I’m sure some nutritionists did say that, but the mainstream belief that milk builds strong bones has a little bit more justification than that.
It’s long been believed that certain diets acidify the blood. Your body needs to maintain blood PH at a very tightly controlled value, so you have at least three separate internal systems that can modify it. Those systems use various other dietary inputs if they can get them; but if your diet is a real mess (composed of only smarties and vaseline, for example) and your tissues become overly acidic, it’s believed that you will develop osteoporosis due to the acids acting on your bones. Among other problems!
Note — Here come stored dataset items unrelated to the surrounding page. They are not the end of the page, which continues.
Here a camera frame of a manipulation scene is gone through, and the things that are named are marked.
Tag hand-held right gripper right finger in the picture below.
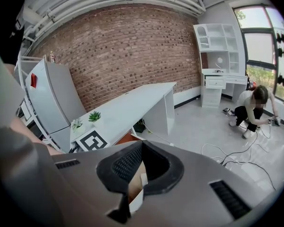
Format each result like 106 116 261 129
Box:
129 140 260 227

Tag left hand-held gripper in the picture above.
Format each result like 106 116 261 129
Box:
75 129 109 152

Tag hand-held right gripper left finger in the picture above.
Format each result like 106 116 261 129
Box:
52 140 144 227

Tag white drawer wooden inside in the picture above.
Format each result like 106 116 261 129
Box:
113 132 149 214

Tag person's left forearm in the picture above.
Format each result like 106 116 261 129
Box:
9 116 63 156

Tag pale leafy potted plant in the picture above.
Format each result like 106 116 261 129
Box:
71 118 86 134

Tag green succulent plant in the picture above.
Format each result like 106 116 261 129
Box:
88 111 102 123

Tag small black bin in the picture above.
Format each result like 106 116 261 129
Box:
133 119 145 134

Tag grey refrigerator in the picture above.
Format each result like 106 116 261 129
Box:
25 57 86 154

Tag person's grey shorts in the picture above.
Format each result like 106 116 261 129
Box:
0 44 69 227

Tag red fridge magnet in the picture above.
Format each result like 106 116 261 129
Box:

All the academic discussions of high-protein diets and osteoporosis are in an uproar right now, because recent research seems to invalidate some of the previously uncontroversial mainstream beliefs about tissue acidity and diet. But the argument’s not settled yet, in my opinion.
Personally, my ancestors co-evolved with cattle, so it’s reasonable for me to believe it’s very healthy for me to get lots of cow-based foods in my diet just because of that. I’ve noticed that my relatives that have paid a lot of attention to dietary fads have been considerably less healthy than those who simply ate food similar to what their healthiest parents and grandparents ate.
Well, the thing about osteoporosis is that if you look around the world at different cultures, you don’t see that people who don’t consume dairy (or any particularly calcium rich foods) get it. In fact, if you did that kind of simple analysis, it would be appear to be the opposite - dairy consumption and osteoporosis go hand-in-hand more often than not. I get that this is overly simplistic, but unless a mechanism for explaining osteoporosis works for people living all over the world with different diets (or explains why it is unique to white people in countries that consume a lot of dairy), I personally find it hard to swallow. It seems like good nutrition research is still very much in its infancy because we are still only beginning to grasp to complexity of how food interacts with our bodies.
I totally agree with you on your point about just eating the way your healthy ancestors did. The food movement that seems the sanest is the movement towards trying to eat real food you prepare yourself as often as possible. I’m not telling anybody to eat or not eat dairy, I just think that idea that it prevents osteoporosis doesn’t have a lot of merit to it.